4

I usually use command1 | command2 | command3 a lot in Linux but most of them are dealing with definite content.

When I tried this with an infinite stream cat | sed '' | sed '' which hopefully simulates an infinite stream it didn't work utill I terminated it with Ctrl-D. I can solve the problem with using cat | sed -e '' -e '' but I would like to know why the first one doesn't work. cat | cat | cat works just fine. Is it something to do with sed, if so what is that problem?

I tried to think about this problem and the only thing I found different was that when I am using cat I hit the Enter key which does something special that is not happening in the first sed '' above?

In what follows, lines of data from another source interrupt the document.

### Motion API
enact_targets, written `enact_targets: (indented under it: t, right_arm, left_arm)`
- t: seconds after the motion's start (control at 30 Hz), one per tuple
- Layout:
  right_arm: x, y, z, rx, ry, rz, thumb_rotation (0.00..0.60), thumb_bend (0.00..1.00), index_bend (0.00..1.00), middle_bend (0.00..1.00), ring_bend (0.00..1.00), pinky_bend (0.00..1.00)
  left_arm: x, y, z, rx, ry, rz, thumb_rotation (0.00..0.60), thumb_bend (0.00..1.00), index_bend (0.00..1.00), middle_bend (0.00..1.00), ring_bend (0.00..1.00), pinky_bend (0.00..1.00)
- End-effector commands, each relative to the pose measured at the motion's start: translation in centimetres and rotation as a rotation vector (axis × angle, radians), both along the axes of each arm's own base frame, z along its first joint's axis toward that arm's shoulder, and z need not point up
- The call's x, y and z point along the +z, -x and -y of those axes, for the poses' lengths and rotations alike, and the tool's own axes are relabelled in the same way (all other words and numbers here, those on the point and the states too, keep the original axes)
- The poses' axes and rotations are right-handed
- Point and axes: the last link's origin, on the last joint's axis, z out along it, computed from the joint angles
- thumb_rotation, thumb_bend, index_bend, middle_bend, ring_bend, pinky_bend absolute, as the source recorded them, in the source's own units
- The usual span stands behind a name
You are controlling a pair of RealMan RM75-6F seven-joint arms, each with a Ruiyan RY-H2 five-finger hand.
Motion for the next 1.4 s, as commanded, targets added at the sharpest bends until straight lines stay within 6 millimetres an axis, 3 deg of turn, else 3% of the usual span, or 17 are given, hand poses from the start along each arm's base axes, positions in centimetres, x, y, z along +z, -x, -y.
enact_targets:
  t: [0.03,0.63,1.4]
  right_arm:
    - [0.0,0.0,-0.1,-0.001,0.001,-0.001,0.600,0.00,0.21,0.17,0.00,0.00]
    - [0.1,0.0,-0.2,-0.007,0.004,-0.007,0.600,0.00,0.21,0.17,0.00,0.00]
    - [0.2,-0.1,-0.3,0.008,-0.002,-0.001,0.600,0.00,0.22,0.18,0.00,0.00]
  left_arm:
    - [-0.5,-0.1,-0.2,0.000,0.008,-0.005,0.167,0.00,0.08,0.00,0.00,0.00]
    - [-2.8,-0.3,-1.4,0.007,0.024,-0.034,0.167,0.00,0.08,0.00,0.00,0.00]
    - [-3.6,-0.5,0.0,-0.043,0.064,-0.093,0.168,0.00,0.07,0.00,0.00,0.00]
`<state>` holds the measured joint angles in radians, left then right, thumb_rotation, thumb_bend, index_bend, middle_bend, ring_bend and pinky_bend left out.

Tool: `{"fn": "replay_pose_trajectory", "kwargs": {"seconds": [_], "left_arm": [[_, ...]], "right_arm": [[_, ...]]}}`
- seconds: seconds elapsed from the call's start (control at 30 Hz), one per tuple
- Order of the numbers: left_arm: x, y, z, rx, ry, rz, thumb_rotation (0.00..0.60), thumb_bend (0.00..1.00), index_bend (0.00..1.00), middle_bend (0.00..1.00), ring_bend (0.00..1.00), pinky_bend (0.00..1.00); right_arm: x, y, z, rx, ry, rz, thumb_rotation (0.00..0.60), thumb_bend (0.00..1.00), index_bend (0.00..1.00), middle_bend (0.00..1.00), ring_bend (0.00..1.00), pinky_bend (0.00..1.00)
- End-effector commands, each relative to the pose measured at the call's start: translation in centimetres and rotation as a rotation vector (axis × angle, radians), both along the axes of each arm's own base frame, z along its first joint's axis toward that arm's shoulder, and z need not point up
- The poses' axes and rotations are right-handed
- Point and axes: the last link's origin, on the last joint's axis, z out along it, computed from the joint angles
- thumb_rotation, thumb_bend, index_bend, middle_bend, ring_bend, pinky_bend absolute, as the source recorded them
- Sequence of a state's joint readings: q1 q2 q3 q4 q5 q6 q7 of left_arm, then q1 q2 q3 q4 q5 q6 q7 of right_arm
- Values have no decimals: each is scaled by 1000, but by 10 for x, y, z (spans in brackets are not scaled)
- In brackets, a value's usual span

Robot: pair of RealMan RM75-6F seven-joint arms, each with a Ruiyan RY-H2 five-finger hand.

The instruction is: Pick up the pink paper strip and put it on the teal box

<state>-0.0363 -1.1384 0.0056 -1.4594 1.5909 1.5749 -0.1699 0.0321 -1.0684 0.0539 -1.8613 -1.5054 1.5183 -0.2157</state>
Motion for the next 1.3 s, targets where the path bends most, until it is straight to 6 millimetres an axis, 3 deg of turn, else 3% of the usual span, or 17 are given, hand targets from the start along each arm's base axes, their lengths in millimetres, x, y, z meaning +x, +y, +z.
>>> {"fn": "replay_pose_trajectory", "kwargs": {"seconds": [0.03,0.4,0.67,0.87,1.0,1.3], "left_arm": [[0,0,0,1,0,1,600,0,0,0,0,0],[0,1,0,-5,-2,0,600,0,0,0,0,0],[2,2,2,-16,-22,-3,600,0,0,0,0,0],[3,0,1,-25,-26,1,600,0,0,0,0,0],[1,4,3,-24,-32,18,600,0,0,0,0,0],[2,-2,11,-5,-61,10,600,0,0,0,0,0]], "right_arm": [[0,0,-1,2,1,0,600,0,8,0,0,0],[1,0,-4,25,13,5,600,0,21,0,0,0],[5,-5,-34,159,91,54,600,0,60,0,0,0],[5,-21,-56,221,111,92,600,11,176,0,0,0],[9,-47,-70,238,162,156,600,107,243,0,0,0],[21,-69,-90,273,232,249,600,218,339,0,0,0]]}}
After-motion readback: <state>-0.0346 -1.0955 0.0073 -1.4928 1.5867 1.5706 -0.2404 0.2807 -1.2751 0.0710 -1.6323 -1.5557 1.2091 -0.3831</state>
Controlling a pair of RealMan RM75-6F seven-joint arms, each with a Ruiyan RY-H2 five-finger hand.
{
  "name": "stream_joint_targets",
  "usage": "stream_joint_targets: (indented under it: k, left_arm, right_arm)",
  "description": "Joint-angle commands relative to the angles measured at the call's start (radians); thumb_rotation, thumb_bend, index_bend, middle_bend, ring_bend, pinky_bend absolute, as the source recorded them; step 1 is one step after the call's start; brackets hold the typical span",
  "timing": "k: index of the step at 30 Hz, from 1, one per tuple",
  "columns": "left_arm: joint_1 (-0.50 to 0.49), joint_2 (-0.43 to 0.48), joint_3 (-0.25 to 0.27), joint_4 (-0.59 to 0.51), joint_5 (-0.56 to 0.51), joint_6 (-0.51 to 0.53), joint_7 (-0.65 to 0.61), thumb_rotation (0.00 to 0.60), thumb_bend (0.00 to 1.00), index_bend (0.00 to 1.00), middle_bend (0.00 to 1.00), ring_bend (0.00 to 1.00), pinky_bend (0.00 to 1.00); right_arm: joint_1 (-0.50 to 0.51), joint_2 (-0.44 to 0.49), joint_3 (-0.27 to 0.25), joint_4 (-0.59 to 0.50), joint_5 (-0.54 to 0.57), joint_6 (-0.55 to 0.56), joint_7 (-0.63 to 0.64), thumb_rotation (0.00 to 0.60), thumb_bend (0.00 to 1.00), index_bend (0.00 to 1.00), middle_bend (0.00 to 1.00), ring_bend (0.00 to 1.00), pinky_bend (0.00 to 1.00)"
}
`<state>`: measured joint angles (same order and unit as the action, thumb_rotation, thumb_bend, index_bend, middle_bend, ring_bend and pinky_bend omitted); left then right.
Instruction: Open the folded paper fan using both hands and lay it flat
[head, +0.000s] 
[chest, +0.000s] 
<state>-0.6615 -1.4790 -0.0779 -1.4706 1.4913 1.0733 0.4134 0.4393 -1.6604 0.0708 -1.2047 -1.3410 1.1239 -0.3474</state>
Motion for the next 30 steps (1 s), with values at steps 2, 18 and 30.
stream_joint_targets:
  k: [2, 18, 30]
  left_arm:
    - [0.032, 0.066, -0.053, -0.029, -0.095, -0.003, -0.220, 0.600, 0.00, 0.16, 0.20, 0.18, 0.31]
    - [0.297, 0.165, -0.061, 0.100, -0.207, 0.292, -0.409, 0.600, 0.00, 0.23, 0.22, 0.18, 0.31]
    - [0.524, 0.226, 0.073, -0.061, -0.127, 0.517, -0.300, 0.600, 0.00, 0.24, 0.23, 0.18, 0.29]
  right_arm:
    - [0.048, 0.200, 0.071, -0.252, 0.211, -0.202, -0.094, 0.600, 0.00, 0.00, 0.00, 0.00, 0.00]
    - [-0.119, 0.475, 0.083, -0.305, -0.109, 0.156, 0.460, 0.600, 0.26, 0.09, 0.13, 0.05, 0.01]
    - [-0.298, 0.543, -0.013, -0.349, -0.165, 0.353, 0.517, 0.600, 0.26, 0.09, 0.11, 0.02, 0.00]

Can anyone let me know how to make pipe work seamlessly with infinite steams?

Nishant
  • 563
  • 9
  • 21
  • 2
    As an experiment to clear up what's happening with buffering, type (or copy-paste) a *bunch* of stuff into `cat`'s input — 4096 bytes should be enough. Eventually you'll get a bunch of output all at once. Then, you won't get any more until you add even more input. – hobbs May 18 '16 at 19:36

3 Answers3

5

The pipes connect the output or the left command to the input of the right command. This has nothing to do with the length of the stream. However, each command in the pipeline still has it's own buffering rules. If you don't trigger them in each command you won't see them on the final output.

user1794469
  • 3,909
  • 1
  • 23
  • 42
  • Then how come `cat | sed '' works`? I mean it should wait for the buffering limit before it is sent to stdout or not? Is it like `cat` sends its buffer content immediately to sed? – Nishant May 18 '16 at 14:29
  • 1
    Buffering in a program can change based on where the output is going. This can be observed when running a command from the terminal, where stdout is most likely your screen, and compared to redirecting to a file. The former is usually line buffered, the later is usually buffered on some number of bytes, 4096 for example. – user1794469 May 18 '16 at 14:38
4

That's basically a duplicate of my answer on SO. However, since nobody mentioned the stdbuf command here, I felt like I should add that here as well.

===============

Basically a process that reads from a pipe can consume the data byte by byte as soon as they are available in the pipe. However, as long as the programs are using std io functions of the libc, like read, write etc, the libc will buffer the input/output of those programs depending on whether a program is writing to a terminal or not.

By default, if a program is writing to a terminal the libc will buffer the output line wise, if it goes not to a terminal it get's buffered block wise.

On Linux, having glibc, you can influence that behaviour using the stdbuf command, like this:

stdbuf -oL cat | stdbuf -ioL sed '' | stdbuf -iL sed ''

I'm using a line based output buffer for the cat command, a line based input and output buffer for the first sed command and a line based input buffer for the last sed command.

hek2mgl
  • 620
  • 6
  • 11
  • Just to add, please notice the obvious fact there is no guarantee any arbitrary program is using the libc or any libc at all, therefore you cannot *really* rely on this behavior. – dbanet May 18 '16 at 22:41
  • Yes, that's true. Programs are free to fill/flush buffers as they wish. `tee` for example is such a program – hek2mgl May 18 '16 at 22:47
3

You could use the -u option of sed to minimize buffering:

cat | sed -u '' | sed ''
adonis
  • 1,714
  • 9
  • 9